Constructing a Real-Time JWT Anomaly Detection Pipeline Using eBPF and an Astro Recoil Frontend

Security Go JWT Astro eBPF Web API Recoil

Observability

Word Count: 3k

Read Times: 18 Min

Our production environment relies on a suite of Go-based Web APIs, serving a modern Single Page Application built with a framework that leans heavily on React. Authentication is standardized on JWT. Recently, we faced a series of incidents that our existing infrastructure—a combination of a WAF, API gateway rate-limiting, and application-level logging—was ill-equipped to handle. The attacks weren’t simple brute-force attempts; they were subtle, probing for weaknesses in our token validation logic, including potential replay attacks and credential stuffing against our /auth/refresh endpoint. The core problem was a lack of visibility. Application logs could tell us a token validation failed, but they couldn’t provide the high-frequency, low-latency context needed to distinguish a sophisticated attack from benign user errors.
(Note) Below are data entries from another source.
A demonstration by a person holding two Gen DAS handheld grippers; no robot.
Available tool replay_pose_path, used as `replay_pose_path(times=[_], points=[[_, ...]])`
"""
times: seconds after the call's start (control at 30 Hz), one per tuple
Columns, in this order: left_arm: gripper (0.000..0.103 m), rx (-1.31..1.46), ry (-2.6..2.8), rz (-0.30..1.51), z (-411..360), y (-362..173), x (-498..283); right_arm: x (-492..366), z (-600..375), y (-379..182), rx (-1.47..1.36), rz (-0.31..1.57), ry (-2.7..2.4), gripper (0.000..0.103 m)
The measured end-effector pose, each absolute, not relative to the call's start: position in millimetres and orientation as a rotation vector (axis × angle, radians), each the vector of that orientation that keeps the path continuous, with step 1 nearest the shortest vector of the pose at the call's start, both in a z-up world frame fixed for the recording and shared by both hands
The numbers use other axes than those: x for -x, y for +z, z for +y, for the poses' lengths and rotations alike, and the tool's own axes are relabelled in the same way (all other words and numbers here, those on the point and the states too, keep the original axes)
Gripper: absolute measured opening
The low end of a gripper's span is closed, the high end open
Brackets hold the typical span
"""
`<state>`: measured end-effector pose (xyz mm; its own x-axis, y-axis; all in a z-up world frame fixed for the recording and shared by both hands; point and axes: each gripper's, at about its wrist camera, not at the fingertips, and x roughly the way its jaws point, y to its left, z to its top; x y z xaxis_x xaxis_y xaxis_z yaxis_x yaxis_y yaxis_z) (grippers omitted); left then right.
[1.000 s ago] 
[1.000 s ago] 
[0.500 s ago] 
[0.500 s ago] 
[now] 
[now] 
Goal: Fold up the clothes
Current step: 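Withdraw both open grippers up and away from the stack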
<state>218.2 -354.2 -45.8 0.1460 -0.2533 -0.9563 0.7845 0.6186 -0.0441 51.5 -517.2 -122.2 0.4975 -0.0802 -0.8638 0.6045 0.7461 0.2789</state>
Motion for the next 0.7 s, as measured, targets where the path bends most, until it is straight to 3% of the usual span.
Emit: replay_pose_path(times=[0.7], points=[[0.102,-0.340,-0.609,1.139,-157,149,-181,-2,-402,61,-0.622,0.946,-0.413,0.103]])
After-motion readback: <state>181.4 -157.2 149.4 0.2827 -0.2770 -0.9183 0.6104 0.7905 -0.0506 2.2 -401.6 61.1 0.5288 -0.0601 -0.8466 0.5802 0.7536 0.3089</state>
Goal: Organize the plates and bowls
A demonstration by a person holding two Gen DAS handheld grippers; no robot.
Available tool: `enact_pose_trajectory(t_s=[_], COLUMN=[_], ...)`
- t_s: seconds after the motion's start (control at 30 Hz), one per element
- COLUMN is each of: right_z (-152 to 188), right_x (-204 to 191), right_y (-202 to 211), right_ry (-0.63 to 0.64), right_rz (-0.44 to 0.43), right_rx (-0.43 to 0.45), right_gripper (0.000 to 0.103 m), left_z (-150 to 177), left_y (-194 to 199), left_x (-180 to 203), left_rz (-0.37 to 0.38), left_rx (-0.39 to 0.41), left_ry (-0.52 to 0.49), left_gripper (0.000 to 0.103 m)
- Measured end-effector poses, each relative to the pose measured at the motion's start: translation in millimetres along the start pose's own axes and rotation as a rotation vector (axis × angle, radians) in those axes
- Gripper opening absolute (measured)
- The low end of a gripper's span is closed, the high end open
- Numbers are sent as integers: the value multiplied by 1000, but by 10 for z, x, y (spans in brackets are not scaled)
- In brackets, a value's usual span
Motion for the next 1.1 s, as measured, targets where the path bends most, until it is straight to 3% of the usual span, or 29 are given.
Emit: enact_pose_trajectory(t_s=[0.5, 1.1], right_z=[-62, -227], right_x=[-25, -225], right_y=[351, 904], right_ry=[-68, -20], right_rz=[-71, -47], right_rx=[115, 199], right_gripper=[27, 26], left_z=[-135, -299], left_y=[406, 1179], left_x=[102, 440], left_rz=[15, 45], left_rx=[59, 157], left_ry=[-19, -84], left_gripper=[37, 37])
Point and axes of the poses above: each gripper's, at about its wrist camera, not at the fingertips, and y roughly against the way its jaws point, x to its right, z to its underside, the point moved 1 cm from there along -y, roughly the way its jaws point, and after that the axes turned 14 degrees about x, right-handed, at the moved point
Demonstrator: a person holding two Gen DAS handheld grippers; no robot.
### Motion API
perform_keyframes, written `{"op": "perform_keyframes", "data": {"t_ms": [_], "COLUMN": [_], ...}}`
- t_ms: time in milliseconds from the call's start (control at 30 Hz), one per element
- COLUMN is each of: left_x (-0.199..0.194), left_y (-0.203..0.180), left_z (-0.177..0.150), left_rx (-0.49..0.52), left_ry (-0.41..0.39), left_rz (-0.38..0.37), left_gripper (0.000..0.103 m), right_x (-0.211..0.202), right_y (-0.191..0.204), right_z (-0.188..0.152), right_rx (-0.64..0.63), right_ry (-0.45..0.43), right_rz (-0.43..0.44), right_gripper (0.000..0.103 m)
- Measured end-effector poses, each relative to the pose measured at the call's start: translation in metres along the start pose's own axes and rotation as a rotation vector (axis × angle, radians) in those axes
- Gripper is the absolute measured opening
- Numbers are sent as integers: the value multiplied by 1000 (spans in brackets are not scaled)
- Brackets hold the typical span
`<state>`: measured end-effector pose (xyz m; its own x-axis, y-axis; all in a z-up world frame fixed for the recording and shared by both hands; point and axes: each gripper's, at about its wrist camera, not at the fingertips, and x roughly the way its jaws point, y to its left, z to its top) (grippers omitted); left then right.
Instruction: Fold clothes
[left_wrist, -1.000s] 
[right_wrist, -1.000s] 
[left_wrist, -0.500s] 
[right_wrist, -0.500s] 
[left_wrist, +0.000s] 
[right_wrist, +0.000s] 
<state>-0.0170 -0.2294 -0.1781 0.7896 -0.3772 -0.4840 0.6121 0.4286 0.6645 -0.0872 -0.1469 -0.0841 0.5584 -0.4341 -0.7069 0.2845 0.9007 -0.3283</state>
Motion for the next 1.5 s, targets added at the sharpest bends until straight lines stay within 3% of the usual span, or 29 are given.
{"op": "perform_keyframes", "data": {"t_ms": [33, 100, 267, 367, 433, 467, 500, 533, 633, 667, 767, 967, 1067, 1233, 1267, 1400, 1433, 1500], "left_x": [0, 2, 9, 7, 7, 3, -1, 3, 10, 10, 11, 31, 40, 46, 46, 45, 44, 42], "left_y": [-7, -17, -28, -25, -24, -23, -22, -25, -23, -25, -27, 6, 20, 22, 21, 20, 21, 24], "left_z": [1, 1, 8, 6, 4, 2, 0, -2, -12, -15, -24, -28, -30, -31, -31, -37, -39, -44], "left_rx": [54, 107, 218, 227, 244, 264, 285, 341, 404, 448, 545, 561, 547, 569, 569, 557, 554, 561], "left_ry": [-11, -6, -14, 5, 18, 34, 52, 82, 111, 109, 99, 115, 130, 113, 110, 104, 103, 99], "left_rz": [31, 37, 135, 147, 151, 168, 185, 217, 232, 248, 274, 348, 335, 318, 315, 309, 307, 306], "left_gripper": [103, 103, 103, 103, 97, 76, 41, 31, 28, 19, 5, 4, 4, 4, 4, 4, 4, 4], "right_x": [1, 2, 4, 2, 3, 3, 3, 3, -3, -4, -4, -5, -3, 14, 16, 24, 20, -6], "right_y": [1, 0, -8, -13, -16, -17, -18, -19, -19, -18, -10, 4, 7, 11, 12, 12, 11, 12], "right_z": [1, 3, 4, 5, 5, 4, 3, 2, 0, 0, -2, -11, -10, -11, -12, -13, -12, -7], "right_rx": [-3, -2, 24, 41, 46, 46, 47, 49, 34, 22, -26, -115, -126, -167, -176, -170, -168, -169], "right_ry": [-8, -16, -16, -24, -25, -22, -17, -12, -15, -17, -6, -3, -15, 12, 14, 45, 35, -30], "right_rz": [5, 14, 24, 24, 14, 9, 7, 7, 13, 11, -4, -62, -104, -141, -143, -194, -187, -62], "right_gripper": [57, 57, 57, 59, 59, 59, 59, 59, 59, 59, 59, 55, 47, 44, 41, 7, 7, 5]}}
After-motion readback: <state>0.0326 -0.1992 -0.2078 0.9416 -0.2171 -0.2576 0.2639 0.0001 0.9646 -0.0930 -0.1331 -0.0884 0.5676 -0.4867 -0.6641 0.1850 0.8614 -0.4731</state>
Instrumenting the Go application with more detailed logging was a non-starter; the performance overhead was unacceptable, and it would require a risky redeployment of critical services.

The initial concept was to move the observation point out of the application and into the kernel. If we could inspect network packets destined for our API servers at the kernel level, we could gain zero-instrumentation visibility into every single authentication attempt without touching the Go application’s code. This would be incredibly low-overhead and give us raw, unfiltered data. eBPF was the only technology that fit this profile. The plan crystallized: an eBPF program would capture JWT-related traffic, a user-space Go service would consume these raw events to perform real-time anomaly detection, and a WebSocket stream would push alerts to a dedicated security dashboard.

For the technology stack, the choices were driven by pragmatism. The eBPF program itself must be written in a restricted C, but the user-space controller and the API it was protecting were already in Go. The cilium/ebpf library provides first-class Go bindings for loading and interacting with eBPF programs, making it possible to manage the entire backend within a single language ecosystem. For the frontend dashboard, we needed something that could handle real-time data streams efficiently. Astro’s islands architecture was a perfect fit. The majority of the dashboard UI could be rendered to static HTML for fast loads, with only the critical, data-driven components—the event log, alert panels—hydrated as interactive React components. This avoids the performance penalty of a monolithic client-side rendered application. Within these React islands, Recoil was chosen for state management. Its minimalistic, atom-based approach is ideal for propagating state from a WebSocket connection to various UI components without the ceremony of more complex state management libraries.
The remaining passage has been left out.